# Laptop error message



## bigwad (Oct 19, 2006)

A few months ago my Toshiba Satellite laptop began getting an error message, "explorer cannot access web page", or a message very similar. Okay the message and it would then exit explorer. I would reload the page and get the same error message. After a few attempts it would reload the page and work fine. Recently the error message has become more consisitent and is really getting to be a pain. I used the recovery disk to restore the laptop to "out of box", but it has not helped much, if at all.

Is the laptop going bad? Is it fixable? 

If it's fried, I'm thinking IPad or something in that area to replace it.

Any help will be greatly appreciated. Thanks


----------



## Marlin Guy (Apr 8, 2009)

It could well be a problem with your Internet service.
Have you tested that via another device, reset the modem/router?


----------



## bigwad (Oct 19, 2006)

I tried all that. The one thing I haven't tried, which was suggested by a guy here at work, is to change from Int Eplorer 8 to either Int Explorer 9 or 7. My laptop runs Vista and he thinks it could be having a conflict.

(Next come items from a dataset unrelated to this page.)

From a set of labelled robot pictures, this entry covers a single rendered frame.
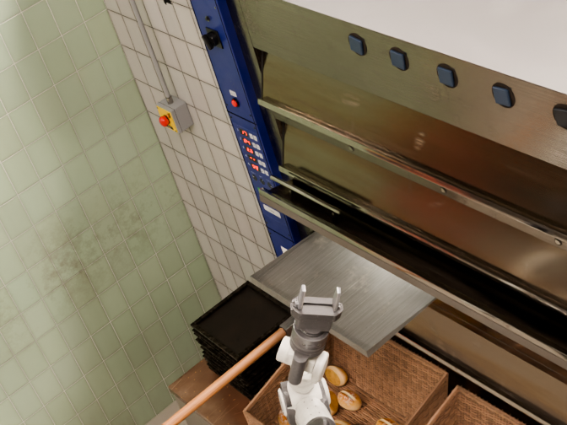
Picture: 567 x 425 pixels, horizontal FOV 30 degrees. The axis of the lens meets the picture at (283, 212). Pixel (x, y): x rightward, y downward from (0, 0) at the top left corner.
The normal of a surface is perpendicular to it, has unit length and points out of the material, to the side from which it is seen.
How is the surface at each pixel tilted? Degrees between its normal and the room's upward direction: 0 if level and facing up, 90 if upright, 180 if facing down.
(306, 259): 1
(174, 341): 90
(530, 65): 0
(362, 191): 70
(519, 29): 0
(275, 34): 90
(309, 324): 97
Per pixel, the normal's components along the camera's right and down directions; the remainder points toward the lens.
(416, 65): -0.73, 0.55
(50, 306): 0.63, 0.35
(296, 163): -0.77, 0.26
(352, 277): -0.26, -0.75
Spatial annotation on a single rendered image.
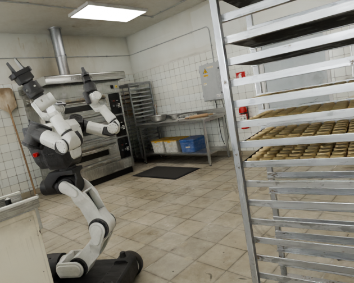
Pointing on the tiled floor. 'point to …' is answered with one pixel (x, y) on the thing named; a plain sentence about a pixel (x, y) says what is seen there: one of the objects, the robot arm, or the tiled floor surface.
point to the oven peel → (3, 98)
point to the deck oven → (116, 154)
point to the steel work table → (187, 123)
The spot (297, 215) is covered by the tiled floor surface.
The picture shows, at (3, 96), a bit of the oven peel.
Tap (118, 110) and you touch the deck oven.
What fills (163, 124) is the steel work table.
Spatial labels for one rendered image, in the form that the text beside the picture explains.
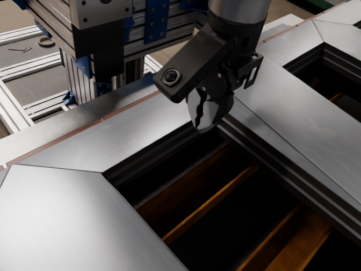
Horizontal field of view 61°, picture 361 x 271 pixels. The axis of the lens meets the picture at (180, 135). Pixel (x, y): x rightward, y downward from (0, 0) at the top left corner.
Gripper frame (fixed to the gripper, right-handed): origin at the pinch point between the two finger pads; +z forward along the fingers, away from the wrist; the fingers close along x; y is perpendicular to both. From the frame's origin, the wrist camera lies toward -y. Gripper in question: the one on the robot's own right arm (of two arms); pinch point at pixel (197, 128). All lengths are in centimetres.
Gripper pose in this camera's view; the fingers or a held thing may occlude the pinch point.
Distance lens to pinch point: 53.2
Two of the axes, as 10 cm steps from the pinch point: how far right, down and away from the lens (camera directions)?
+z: -1.3, 6.8, 7.3
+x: -6.8, -5.9, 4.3
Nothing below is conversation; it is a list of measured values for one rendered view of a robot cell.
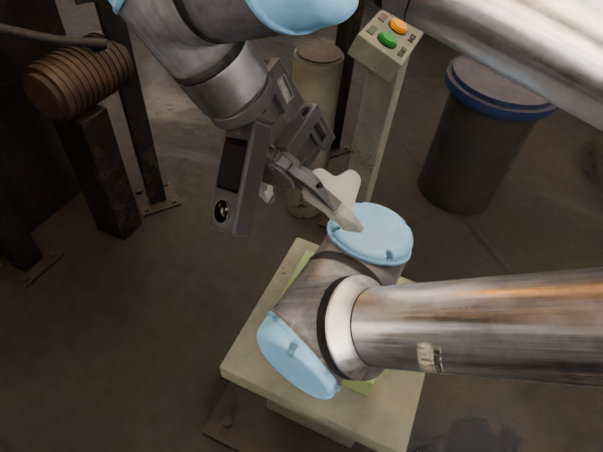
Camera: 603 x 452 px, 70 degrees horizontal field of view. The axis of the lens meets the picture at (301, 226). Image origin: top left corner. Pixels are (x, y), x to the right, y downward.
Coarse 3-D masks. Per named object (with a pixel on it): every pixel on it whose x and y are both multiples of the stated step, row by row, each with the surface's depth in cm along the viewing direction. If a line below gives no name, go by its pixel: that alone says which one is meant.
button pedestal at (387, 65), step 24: (384, 24) 92; (408, 24) 96; (360, 48) 88; (384, 48) 87; (408, 48) 91; (384, 72) 89; (384, 96) 100; (360, 120) 107; (384, 120) 104; (360, 144) 112; (384, 144) 118; (360, 168) 117; (360, 192) 123
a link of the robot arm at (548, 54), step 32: (384, 0) 35; (416, 0) 33; (448, 0) 32; (480, 0) 31; (512, 0) 30; (544, 0) 30; (576, 0) 30; (448, 32) 33; (480, 32) 32; (512, 32) 31; (544, 32) 30; (576, 32) 29; (512, 64) 32; (544, 64) 31; (576, 64) 30; (544, 96) 33; (576, 96) 31
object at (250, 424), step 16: (224, 400) 95; (240, 400) 95; (256, 400) 95; (224, 416) 92; (240, 416) 93; (256, 416) 93; (272, 416) 93; (288, 416) 92; (208, 432) 90; (224, 432) 90; (240, 432) 90; (256, 432) 91; (272, 432) 91; (288, 432) 91; (304, 432) 91; (320, 432) 90; (336, 432) 86; (240, 448) 88; (256, 448) 89; (272, 448) 89; (288, 448) 89; (304, 448) 89; (320, 448) 90; (336, 448) 90; (352, 448) 90; (368, 448) 90
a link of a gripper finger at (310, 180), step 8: (288, 168) 44; (296, 168) 44; (304, 168) 44; (296, 176) 44; (304, 176) 44; (312, 176) 44; (296, 184) 45; (304, 184) 44; (312, 184) 44; (320, 184) 45; (312, 192) 45; (320, 192) 45; (328, 192) 46; (320, 200) 46; (328, 200) 45; (336, 200) 46; (328, 208) 46; (336, 208) 46
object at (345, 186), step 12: (324, 180) 47; (336, 180) 48; (348, 180) 48; (360, 180) 49; (336, 192) 48; (348, 192) 48; (312, 204) 48; (324, 204) 46; (348, 204) 48; (336, 216) 47; (348, 216) 48; (348, 228) 49; (360, 228) 50
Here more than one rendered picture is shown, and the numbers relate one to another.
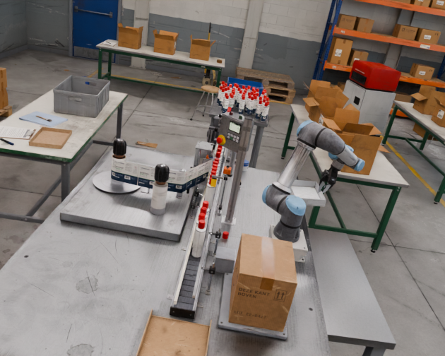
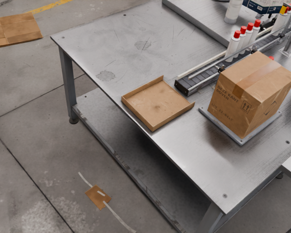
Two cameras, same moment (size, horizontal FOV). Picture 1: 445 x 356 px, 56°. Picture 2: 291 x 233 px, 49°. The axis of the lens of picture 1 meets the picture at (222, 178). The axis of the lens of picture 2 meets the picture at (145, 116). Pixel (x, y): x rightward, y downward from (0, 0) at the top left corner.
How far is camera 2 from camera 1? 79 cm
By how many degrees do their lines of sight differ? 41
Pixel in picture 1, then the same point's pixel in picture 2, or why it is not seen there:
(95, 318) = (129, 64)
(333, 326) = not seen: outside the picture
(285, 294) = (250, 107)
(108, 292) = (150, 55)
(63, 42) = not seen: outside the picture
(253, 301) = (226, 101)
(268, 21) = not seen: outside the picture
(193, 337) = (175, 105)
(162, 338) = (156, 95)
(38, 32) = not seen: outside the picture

I'm going to try that when I get home. Hopefully it will solve it.

Thanks for the help.


----------



## braven (Apr 9, 2007)

Have you tried the Firefox or Safari browsers?


----------



## billsharpe (Jan 25, 2007)

braven said:


> Have you tried the Firefox or Safari browsers?


or Google Chrome?


----------



## Marlin Guy (Apr 8, 2009)

bigwad said:


> My laptop runs Vista and he thinks it could be having a conflict.


Some malware changes the LSPs on Windows machines. Others will hijack the HOSTS file.

If you're running Vista, you should at least have SP1 installed as well. If you haven't then you should not be given further access to computers


----------



## sideswipe (Dec 4, 2008)

Marlin Guy said:


> Some malware changes the LSPs on Windows machines. Others will hijack the HOSTS file.
> 
> If you're running Vista, you should at least have SP1 installed as well. If you haven't then you should not be given further access to computers


lol I just spent around 12 - 14hrs (not counting a 10hr virus scan or 12 hrs for its 1st defrag) on my future sister-in-law's Gateway laptop with Vista (unsure if it had sp 1 but is fully updated now) on it. I would have told her this but she is mentally challenged, however I would like to leave harse words for her parents not monitering/updating this for her since they bought it (and take care of her).

Besides the Window's updates I un-installed numerous IE toolbars, weather Apps, removed virus's, & ran a registry cleaner. Accually not bad speed wise once cleaned it up, dual-core AMD + 4gb ram.


----------



## 4HiMarks (Jan 21, 2004)

Hopefully you gave her a restricted User account for the future.


----------



## mstanka (Jan 26, 2003)

I would recommend that all add-ins be turned off, and test that way.

Another thing that I can recommend is to reset IE defaults (under advanced tab in Internet Options) and also reset all settings.

One of these two should clear up your issue.

Michael.


----------



## AttiTech (Feb 21, 2011)

billsharpe said:


> or Google Chrome?


Chrome is where it's at! Then again I remember when Opera was popular :lol:


----------